Dan Bell loses his ranch in a New York poker game. Isaac Rosenstein, the new owner, immediately heads west to take charge. He is not welcomed by the cowboys, who do what they can to make him miserable and drive him away. Rosenstein barely escapes with his life, and when Bell arrives to collect his belongings, Rosenstein gives him back the ranch and returns to his clothing business in New York.

==Cast==
- Jerold T. Hevener as Isaac Rosenstein
- Raymond McKee as Dan Bell
- Ben Walker as Jim Bell
- James Hodges as Algie the cook
- Oliver Hardy as a cowboy (uncredited)

==Production and reception==
He Won a Ranch was filmed in Jacksonville, Florida, at the Jacksonville unit of the Lubin Manufacturing Company, under the supervision of Arthur Hotaling.
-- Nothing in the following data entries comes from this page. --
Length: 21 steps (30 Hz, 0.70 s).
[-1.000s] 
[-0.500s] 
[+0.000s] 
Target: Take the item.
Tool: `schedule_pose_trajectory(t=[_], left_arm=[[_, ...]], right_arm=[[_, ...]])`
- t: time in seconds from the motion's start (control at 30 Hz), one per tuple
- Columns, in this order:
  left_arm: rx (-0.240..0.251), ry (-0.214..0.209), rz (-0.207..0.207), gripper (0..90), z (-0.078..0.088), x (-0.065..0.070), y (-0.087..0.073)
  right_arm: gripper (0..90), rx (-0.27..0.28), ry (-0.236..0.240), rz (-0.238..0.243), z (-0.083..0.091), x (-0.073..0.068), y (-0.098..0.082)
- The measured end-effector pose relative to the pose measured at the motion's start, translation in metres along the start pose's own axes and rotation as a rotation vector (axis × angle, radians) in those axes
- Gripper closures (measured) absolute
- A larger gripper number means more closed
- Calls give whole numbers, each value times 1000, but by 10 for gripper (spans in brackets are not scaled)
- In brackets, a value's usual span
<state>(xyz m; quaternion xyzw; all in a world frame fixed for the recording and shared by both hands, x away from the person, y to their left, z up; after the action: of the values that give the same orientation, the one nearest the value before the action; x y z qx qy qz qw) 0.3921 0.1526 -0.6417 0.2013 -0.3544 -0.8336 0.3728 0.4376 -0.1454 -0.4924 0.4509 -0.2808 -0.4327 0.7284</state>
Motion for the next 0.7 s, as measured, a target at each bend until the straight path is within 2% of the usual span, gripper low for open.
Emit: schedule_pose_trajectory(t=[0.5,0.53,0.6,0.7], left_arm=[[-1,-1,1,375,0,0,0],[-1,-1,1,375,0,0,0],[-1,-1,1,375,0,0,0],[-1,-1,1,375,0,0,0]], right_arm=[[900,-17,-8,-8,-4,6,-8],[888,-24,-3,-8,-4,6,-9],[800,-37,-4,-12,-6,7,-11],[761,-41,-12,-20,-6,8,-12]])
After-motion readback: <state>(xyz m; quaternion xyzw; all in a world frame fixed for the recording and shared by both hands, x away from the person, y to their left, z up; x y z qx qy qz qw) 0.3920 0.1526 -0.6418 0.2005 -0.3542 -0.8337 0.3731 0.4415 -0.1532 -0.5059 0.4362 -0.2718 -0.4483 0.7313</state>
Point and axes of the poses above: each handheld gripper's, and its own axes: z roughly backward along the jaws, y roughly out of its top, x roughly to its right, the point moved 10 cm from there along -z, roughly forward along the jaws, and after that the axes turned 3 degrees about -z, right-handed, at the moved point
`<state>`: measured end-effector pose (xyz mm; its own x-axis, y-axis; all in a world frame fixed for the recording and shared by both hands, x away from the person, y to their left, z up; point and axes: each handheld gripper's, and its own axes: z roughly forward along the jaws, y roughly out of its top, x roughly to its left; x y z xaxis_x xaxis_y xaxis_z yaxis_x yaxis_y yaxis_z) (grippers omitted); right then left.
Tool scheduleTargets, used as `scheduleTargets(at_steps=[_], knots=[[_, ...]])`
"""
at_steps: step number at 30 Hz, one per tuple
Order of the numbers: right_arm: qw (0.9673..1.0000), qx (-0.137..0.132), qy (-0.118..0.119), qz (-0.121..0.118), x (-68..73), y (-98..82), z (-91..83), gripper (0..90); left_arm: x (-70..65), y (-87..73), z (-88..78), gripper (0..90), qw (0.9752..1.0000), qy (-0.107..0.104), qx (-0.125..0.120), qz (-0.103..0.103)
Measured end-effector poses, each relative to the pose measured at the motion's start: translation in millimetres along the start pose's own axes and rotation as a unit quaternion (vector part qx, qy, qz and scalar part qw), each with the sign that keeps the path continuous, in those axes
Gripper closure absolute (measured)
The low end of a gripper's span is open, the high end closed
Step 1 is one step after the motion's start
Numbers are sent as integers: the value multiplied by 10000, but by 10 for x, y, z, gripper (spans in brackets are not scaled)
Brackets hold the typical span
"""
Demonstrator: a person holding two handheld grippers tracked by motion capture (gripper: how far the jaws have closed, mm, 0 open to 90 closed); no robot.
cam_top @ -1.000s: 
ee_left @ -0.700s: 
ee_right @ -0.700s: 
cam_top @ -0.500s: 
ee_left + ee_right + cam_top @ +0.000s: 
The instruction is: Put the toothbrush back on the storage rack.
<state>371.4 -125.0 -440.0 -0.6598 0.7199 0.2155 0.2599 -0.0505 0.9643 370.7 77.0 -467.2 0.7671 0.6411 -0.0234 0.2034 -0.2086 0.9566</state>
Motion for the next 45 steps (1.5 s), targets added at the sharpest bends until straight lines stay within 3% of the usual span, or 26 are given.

It was a short split-reel comedy, lasting approximately 5–6 minutes, and sharing a single reel of film with a second, unrelated comedy, Her Horrid Honeymoon, featuring Mae Hotely and Jerold Hevener. The films were released by the General Film Company on May 19, 1914.

He Won a Ranch included one of the earliest screen appearances of Oliver Hardy. Although the film itself does not survive, and he is not mentioned in any advertisements or reviews, Hardy can be seen, dressed as a cowboy, among the extras in a publicity still reproduced in The Lubin Bulletin.

The film was not well received by the trade papers. Moving Picture World wrote "This is a comedy; at least it is advertised as such, but it fails to fulfill its ultimate pretensions. Horseplay pertains throughout, and not very good horseplay at that." The New York Dramatic Mirror was particularly unimpressed by the plot, which was one of several devised for Lubin comedies in 1914–1915 by vaudeville critic Epes W. Sargent: "The idea runs so very unoriginally in the rut of thousands of precedents, that it fails to elicit many laughs, or to be underlain by any appreciable amount of humor. Jerold Hevener, Raymond McKee, Ben Walker, and James Hodges are the cast who also do their best, aided by a number of hard working seconds, but all to no avail with the plot as written."